**DATASET EXTRACT:**

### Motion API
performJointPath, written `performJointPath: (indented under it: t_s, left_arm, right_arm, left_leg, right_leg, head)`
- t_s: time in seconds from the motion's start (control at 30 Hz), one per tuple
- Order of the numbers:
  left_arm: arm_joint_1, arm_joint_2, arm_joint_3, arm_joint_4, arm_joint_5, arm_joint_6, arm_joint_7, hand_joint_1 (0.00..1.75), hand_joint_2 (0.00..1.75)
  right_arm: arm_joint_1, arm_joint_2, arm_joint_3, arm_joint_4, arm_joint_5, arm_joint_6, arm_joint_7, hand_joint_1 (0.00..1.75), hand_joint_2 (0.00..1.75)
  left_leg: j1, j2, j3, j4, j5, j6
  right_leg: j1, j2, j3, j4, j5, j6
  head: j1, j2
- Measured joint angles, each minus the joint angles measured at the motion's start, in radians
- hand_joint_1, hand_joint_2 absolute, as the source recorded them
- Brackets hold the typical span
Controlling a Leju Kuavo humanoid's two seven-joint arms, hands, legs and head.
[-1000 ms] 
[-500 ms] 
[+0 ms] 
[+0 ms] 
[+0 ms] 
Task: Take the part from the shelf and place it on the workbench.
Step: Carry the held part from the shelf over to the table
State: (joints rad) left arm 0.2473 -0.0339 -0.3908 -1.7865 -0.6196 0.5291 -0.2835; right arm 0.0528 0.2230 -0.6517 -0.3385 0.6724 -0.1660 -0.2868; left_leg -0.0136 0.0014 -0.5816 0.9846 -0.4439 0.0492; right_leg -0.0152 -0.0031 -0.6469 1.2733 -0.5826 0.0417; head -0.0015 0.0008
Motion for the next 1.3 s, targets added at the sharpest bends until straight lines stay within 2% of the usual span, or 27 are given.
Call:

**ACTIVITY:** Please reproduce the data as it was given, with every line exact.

**WRITTEN RESPONSE:**
### Motion API
performJointPath, written `performJointPath: (indented under it: t_s, left_arm, right_arm, left_leg, right_leg, head)`
- t_s: time in seconds from the motion's start (control at 30 Hz), one per tuple
- Order of the numbers:
  left_arm: arm_joint_1, arm_joint_2, arm_joint_3, arm_joint_4, arm_joint_5, arm_joint_6, arm_joint_7, hand_joint_1 (0.00..1.75), hand_joint_2 (0.00..1.75)
  right_arm: arm_joint_1, arm_joint_2, arm_joint_3, arm_joint_4, arm_joint_5, arm_joint_6, arm_joint_7, hand_joint_1 (0.00..1.75), hand_joint_2 (0.00..1.75)
  left_leg: j1, j2, j3, j4, j5, j6
  right_leg: j1, j2, j3, j4, j5, j6
  head: j1, j2
- Measured joint angles, each minus the joint angles measured at the motion's start, in radians
- hand_joint_1, hand_joint_2 absolute, as the source recorded them
- Brackets hold the typical span
Controlling a Leju Kuavo humanoid's two seven-joint arms, hands, legs and head.
[-1000 ms] 
[-500 ms] 
[+0 ms] 
[+0 ms] 
[+0 ms] 
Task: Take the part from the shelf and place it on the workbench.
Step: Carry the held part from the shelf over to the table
State: (joints rad) left arm 0.2473 -0.0339 -0.3908 -1.7865 -0.6196 0.5291 -0.2835; right arm 0.0528 0.2230 -0.6517 -0.3385 0.6724 -0.1660 -0.2868; left_leg -0.0136 0.0014 -0.5816 0.9846 -0.4439 0.0492; right_leg -0.0152 -0.0031 -0.6469 1.2733 -0.5826 0.0417; head -0.0015 0.0008
Motion for the next 1.3 s, targets added at the sharpest bends until straight lines stay within 2% of the usual span, or 27 are given.
Call:

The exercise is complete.